* **Exercise**:
The answer should consist of each line below that contains the word "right".

* **Source material**:
= Beginning of Section =
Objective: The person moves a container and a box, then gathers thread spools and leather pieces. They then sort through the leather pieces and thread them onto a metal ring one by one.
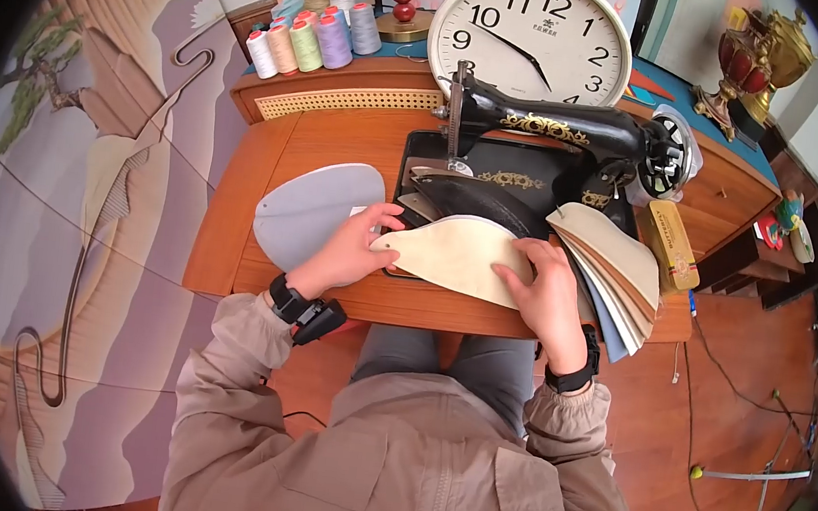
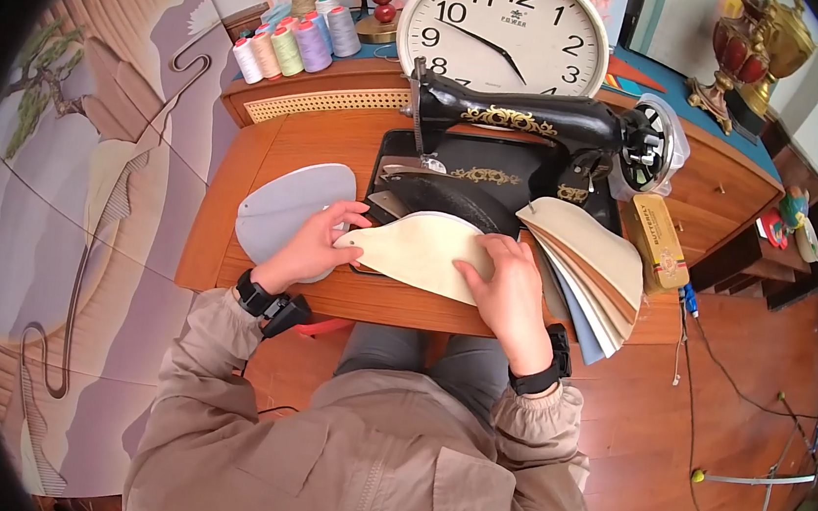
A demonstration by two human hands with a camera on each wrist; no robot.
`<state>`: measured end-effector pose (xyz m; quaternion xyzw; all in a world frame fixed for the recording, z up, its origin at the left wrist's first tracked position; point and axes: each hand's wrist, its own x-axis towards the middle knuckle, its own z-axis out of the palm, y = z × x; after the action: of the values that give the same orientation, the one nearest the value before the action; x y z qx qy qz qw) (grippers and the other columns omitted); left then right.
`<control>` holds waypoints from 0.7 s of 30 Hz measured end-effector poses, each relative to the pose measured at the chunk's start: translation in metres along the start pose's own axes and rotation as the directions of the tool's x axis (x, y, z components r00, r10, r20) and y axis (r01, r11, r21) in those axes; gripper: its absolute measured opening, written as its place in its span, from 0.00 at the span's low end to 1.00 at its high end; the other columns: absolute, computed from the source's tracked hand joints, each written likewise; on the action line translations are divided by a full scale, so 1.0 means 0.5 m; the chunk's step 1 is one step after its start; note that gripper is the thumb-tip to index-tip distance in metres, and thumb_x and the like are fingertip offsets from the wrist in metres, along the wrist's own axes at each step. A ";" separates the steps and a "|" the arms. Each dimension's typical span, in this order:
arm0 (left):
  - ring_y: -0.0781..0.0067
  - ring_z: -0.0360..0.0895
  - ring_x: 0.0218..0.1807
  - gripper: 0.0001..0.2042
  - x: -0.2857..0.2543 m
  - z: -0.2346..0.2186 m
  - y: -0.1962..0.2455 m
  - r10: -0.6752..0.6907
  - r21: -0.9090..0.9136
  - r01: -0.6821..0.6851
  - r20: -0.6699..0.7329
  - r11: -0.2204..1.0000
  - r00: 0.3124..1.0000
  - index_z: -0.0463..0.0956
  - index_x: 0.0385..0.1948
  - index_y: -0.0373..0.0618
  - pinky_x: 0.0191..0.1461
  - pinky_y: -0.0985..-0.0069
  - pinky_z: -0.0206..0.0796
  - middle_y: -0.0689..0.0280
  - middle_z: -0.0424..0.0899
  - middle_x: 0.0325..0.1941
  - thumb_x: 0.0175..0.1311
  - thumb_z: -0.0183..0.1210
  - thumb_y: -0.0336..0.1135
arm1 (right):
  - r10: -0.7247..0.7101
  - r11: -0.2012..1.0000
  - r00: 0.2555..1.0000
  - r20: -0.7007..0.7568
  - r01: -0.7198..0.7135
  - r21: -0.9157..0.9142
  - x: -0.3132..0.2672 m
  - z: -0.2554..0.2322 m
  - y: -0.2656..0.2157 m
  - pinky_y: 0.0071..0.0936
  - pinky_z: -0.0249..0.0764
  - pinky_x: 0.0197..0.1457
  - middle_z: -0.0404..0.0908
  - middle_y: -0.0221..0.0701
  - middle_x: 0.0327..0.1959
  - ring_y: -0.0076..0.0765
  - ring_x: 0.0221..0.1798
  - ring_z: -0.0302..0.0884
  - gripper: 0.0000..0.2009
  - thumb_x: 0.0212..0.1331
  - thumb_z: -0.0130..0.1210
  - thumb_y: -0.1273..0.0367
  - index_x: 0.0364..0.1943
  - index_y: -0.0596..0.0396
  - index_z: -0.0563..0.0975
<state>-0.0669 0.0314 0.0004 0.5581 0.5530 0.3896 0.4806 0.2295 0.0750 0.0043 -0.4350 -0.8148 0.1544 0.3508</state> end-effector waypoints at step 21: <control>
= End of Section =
* **Answer section**:
`<state>`: measured end-effector pose (xyz m; quaternion xyzw; all in a world frame fixed for the recording, z up, its origin at the left wrist's first tracked position; point and axes: each hand's wrist, its own x-axis towards the middle knuckle, its own z-axis out of the palm, y = z × x; after the action: of the values that give the same orientation, the one nearest the value before the action; x y z qx qy qz qw) (grippers and the other columns omitted); left then right.
arm1 (right):

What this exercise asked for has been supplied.